Exercise brief: In the records below, count every line containing "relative". Reply with the number only.

Information provided:
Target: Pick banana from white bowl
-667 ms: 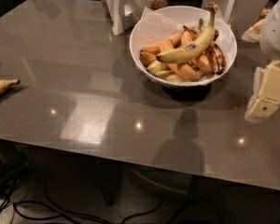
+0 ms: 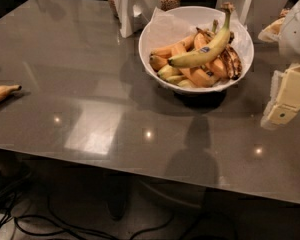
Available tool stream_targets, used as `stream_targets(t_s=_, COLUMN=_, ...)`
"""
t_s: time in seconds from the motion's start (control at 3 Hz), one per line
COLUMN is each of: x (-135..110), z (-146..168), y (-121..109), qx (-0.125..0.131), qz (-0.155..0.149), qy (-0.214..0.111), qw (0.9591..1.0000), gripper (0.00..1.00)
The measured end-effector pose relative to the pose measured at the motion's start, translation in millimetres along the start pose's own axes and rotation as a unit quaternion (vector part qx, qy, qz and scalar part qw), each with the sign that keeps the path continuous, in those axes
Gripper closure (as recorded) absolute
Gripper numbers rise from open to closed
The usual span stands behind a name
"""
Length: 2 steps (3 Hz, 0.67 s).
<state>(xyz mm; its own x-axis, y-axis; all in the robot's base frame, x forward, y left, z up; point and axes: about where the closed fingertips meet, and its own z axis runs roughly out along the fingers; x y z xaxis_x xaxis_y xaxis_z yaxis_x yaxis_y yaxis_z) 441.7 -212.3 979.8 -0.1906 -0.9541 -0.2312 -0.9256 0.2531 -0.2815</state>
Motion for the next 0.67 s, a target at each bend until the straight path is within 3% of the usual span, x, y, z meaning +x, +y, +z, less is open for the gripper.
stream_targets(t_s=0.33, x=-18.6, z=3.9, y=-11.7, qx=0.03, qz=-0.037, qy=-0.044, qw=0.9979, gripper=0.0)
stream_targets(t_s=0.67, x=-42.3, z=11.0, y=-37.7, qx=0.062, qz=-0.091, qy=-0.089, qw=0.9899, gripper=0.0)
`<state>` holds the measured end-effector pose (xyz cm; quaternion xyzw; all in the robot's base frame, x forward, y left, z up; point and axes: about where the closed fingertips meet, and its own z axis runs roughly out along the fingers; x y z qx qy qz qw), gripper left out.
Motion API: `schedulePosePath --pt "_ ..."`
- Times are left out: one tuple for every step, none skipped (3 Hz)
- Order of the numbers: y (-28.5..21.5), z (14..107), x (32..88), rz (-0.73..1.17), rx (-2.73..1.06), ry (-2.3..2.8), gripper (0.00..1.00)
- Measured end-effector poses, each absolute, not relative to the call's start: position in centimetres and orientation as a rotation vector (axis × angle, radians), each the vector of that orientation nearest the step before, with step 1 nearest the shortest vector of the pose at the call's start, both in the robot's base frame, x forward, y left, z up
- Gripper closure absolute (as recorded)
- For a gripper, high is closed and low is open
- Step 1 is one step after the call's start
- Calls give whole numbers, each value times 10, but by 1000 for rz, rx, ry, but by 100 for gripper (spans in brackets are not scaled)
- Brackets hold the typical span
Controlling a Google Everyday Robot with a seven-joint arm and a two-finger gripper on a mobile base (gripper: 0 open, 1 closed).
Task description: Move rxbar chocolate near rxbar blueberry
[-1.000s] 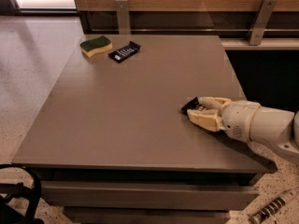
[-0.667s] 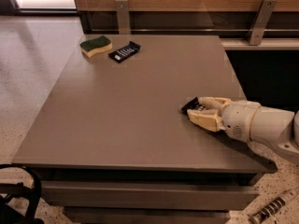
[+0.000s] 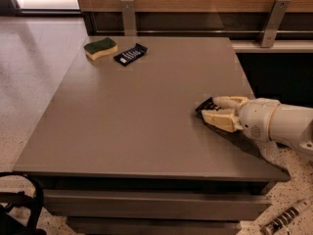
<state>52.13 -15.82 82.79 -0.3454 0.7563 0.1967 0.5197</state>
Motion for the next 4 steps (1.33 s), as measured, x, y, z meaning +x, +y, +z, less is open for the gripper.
schedulePosePath --pt "-178 869 554 401 -893 1786 100" --pt "-184 901 592 359 -922 1744 100" --pt "-178 936 635 306 -953 1698 100" --pt "-141 970 677 258 -1000 1642 100"
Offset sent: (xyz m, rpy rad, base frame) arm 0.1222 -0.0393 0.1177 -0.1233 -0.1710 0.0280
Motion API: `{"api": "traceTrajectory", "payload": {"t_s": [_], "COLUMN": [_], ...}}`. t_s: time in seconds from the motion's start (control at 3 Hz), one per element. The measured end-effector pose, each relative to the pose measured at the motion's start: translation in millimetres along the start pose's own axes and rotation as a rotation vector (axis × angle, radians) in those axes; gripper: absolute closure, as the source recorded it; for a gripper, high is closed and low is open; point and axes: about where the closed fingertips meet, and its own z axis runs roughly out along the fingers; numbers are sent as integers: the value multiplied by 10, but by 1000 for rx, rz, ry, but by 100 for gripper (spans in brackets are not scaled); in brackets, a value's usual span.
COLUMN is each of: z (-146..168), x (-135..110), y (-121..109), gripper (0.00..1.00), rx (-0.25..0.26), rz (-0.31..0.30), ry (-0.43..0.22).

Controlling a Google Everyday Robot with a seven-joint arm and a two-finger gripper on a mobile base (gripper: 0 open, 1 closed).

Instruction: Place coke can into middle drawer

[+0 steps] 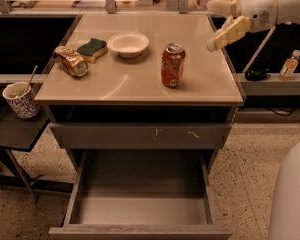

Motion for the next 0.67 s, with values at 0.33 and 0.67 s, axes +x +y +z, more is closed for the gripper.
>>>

Exercise output: 3